FOLIGNO (Perugia) – Tappa umbra per la prima data del nuovo tour del Banco del Mutuo Soccorso, prodotto da Kino Music: lo storico gruppo celebrerà i cinquant’anni dei due primi e fondanti album usciti nel 1972 all’auditorium San Domenico di Foligno sabato 2 aprile alle 21.15 con la storica formazione, punto di riferimento del rock progressive internazionale. Il concerto si terrà nell’ambito di “Foligno musica”, rassegna dell’Ati Parterre ideata da Athanor Eventi in collaborazione con il Comune di Foligno.

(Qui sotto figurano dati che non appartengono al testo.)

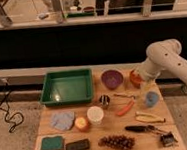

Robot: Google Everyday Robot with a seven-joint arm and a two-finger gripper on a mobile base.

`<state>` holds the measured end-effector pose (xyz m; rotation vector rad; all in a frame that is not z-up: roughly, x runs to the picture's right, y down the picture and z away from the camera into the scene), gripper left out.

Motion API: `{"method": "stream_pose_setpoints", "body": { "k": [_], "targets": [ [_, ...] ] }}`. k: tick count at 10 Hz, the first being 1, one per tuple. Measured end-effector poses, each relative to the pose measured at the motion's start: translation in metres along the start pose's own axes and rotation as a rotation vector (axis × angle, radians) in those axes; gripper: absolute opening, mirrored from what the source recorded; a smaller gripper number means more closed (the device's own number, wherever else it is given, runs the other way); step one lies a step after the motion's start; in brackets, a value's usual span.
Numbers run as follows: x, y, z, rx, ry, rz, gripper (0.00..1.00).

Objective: Stack bowls on top of each other

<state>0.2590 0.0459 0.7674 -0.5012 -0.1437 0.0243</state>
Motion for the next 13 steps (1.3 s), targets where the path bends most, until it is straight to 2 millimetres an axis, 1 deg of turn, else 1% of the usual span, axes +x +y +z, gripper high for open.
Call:
{"method": "stream_pose_setpoints", "body": {
  "k": [2,4,9,11,13],
  "targets": [
    [0.005,-0.009,0.013,0.012,-0.005,-0.005,0.8],
    [0.007,-0.013,0.028,0.018,-0.014,-0.027,0.8],
    [0.01,-0.02,0.05,0.025,-0.018,-0.132,0.8],
    [0.008,-0.025,0.057,0.035,-0.001,-0.185,0.8],
    [0.01,-0.028,0.064,0.054,0.047,-0.225,0.8]
  ]
}}
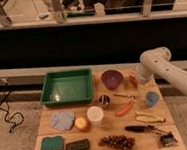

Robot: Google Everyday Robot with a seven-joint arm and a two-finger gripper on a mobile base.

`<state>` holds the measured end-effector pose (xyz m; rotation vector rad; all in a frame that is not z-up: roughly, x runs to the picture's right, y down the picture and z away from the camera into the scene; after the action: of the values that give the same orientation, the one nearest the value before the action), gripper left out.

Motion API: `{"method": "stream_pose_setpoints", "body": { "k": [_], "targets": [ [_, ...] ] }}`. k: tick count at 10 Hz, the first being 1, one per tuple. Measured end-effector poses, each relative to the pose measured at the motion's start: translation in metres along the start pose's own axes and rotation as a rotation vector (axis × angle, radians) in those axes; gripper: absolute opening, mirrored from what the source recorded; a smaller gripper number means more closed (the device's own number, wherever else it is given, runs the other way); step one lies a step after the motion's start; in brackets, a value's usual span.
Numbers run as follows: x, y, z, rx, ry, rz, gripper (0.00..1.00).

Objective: Stack bowls on top of each other

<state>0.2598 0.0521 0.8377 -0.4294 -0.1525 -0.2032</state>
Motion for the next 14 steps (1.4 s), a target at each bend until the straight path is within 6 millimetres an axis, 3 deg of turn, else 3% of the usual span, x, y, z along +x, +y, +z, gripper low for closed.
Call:
{"method": "stream_pose_setpoints", "body": {
  "k": [4,9,14],
  "targets": [
    [0.002,-0.013,0.016,0.006,0.024,0.027,0.8],
    [0.004,-0.025,0.036,-0.021,0.141,0.236,0.8],
    [0.025,-0.027,0.054,-0.069,0.177,0.341,0.8]
  ]
}}
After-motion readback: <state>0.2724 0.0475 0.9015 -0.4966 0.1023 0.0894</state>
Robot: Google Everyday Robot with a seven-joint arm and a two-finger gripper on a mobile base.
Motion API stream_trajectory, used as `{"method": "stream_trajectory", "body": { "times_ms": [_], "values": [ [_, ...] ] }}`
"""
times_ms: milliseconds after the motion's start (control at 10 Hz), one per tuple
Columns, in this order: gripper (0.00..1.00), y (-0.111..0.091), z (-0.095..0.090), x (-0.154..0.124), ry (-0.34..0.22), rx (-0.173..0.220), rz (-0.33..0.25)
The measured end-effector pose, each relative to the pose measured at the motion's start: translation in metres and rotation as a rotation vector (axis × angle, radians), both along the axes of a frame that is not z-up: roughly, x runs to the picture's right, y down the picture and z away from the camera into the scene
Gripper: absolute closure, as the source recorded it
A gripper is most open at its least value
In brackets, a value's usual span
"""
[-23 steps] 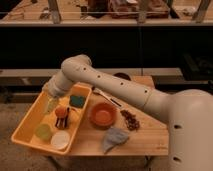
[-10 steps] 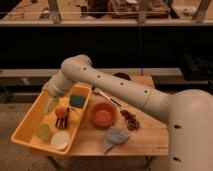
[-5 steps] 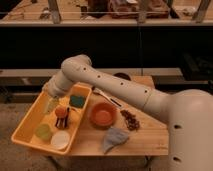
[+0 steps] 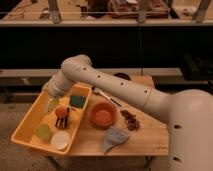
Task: Place apple in table surface
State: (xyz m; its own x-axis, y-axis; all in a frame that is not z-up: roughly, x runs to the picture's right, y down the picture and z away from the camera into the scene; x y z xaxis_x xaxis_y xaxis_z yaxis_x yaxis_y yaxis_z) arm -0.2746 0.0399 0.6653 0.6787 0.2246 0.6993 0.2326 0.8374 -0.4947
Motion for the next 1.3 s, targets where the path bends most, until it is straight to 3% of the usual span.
{"method": "stream_trajectory", "body": {
  "times_ms": [200,400,600,900,1100,1300],
  "values": [
    [0.28,-0.001,0.006,0.004,0.022,0.012,0.0],
    [0.28,-0.004,0.028,0.019,0.069,0.026,-0.003],
    [0.28,-0.021,0.076,0.053,0.117,0.057,-0.03],
    [0.28,-0.035,0.138,0.073,0.126,0.09,-0.131],
    [0.28,-0.033,0.151,0.064,0.102,0.096,-0.179],
    [0.28,-0.021,0.149,0.056,0.061,0.108,-0.228]
  ]
}}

Il Banco del Mutuo Soccorso nasce nel 1970 sulla scia del movimento musicale “progressive rock”, dai tastieristi Vittorio Nocenzi e suo fratello Gianni. Lo storico gruppo aveva pubblicato a fine 2019 un nuovo album in studio, “Transiberiana”, a 25 anni dall’ultimo lavoro. Il 2019 aveva segnato quindi il ritorno definitivo del Banco, con la firma anche di un contratto con l’etichetta internazionale Inside out music del gruppo Sony music. La label tedesca, specializzata nelle varie accezioni del “progressive”, annovera tra i suoi artisti i Dream theater, Steve Hackett, Ian Anderson, e Pfm, tra gli altri. Ora il 2022 vede il Banco impegnato in studio per ultimare la realizzazione del nuovo lavoro, un concept album che vedrà la luce alla fine del mese di settembre. Già in primavera però, appena finalizzato il disco, la band inizierà proprio da Foligno un tour per celebrare i 50 anni di “Darwin” e “Il Salvadanaio”. Nel 1972 l’album d’esordio omonimo, più comunemente conosciuto come “Il salvadanaio”, con brani come R.I.P. (Requiescant in pace), Il giardino del mago e Metamorfosi, strumentale con un breve ma stupendo inserto vocale finale, catalizzò immediatamente l’attenzione del pubblico della nascente scena del rock progressivo italiano. Nello stesso anno fu pubblicato il secondo disco, “Darwin”, il primo concept album realizzato dal gruppo: i brani sono infatti tutti legati al tema centrale della teoria sull’evoluzione delle specie di Charles Darwin.
Questi due lavori discografici possono essere considerati i più creativi e originali del gruppo, insieme a “Io sono nato libero” del 1973, incentrati sui vertiginosi e virtuosistici intrecci delle tastiere dei fratelli Nocenzi e sugli inimitabili registri tenorili del compianto Di Giacomo, al servizio di una particolarissima contaminazione tra il rock progressivo inglese, le sonorità mediterranee e la tradizione del melodramma italiano, che occhieggia nei momenti più inattesi.